Task:
From the entries below, work out the number of lines that hold the word "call", and give that number alone.

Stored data
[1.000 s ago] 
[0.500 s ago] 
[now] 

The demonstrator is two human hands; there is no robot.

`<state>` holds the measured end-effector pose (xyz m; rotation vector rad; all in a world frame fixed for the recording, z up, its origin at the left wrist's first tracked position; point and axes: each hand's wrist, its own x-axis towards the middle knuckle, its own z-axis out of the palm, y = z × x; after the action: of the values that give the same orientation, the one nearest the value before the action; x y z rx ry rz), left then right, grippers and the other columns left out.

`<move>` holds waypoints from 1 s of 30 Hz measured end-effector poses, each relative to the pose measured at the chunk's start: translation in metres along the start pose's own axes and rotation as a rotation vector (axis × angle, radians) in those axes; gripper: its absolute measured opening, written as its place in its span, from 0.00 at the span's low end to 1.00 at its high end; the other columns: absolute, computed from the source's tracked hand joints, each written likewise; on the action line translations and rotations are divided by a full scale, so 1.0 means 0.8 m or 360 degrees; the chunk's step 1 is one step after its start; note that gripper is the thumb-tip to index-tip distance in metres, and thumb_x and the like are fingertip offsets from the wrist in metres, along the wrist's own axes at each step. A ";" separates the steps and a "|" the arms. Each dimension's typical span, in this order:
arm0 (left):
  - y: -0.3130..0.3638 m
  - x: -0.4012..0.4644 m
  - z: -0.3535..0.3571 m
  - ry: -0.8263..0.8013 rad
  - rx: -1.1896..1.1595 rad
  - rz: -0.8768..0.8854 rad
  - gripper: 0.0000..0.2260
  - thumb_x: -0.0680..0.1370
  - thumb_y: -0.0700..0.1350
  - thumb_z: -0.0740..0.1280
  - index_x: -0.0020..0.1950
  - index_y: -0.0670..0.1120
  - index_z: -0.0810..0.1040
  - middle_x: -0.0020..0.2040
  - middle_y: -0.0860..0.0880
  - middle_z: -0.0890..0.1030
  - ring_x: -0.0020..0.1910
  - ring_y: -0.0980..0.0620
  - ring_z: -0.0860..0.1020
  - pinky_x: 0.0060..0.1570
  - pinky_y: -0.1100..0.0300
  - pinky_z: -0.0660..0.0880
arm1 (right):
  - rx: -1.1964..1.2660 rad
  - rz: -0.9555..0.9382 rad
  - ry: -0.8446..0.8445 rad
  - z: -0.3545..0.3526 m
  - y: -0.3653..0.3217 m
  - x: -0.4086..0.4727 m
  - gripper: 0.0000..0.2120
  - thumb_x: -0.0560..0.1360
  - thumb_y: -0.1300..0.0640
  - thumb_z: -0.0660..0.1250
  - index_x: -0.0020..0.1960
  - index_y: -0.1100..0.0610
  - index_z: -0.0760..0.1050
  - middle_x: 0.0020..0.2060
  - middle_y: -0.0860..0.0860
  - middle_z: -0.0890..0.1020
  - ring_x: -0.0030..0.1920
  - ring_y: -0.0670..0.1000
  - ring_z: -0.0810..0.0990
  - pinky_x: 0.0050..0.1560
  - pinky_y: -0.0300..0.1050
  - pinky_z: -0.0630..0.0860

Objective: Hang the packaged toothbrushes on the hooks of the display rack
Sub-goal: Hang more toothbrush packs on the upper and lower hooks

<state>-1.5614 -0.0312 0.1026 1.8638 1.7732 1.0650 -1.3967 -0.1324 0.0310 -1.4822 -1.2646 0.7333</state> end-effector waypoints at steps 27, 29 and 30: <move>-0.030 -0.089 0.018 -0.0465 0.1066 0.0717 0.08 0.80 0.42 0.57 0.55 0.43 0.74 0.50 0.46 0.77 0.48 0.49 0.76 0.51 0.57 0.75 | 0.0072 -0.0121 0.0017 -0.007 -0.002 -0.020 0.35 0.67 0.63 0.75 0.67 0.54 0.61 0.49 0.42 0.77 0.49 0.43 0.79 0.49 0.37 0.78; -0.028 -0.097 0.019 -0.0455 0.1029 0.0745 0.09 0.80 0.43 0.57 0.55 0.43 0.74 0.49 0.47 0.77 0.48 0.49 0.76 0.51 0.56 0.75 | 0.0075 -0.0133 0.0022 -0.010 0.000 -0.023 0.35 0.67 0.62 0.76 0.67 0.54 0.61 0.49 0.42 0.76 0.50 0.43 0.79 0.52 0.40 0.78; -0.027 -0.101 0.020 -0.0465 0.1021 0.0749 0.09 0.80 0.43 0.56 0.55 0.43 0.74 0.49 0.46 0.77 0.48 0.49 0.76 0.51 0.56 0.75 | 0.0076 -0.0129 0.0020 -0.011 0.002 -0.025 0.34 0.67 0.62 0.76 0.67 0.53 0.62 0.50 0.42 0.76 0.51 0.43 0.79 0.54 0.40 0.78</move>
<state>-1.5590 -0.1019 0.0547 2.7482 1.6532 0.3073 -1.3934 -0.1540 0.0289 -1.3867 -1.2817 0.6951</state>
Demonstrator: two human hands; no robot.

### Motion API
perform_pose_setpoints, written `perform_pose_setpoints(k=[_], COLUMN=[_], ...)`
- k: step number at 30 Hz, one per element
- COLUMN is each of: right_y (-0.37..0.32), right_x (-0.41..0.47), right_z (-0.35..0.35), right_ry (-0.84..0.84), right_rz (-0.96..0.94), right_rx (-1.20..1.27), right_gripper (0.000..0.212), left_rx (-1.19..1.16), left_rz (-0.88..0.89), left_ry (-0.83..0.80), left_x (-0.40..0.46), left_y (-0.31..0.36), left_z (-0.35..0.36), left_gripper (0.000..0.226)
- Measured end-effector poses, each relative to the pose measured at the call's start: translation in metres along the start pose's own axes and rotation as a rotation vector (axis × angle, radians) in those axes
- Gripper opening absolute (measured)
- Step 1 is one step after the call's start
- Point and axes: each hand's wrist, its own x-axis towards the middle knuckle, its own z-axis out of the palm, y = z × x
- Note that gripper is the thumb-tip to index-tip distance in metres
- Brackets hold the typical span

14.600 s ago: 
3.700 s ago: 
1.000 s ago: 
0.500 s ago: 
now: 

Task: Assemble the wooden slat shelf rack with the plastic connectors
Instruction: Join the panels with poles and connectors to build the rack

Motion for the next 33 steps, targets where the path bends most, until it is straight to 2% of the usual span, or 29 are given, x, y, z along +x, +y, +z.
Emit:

Exercise result:
2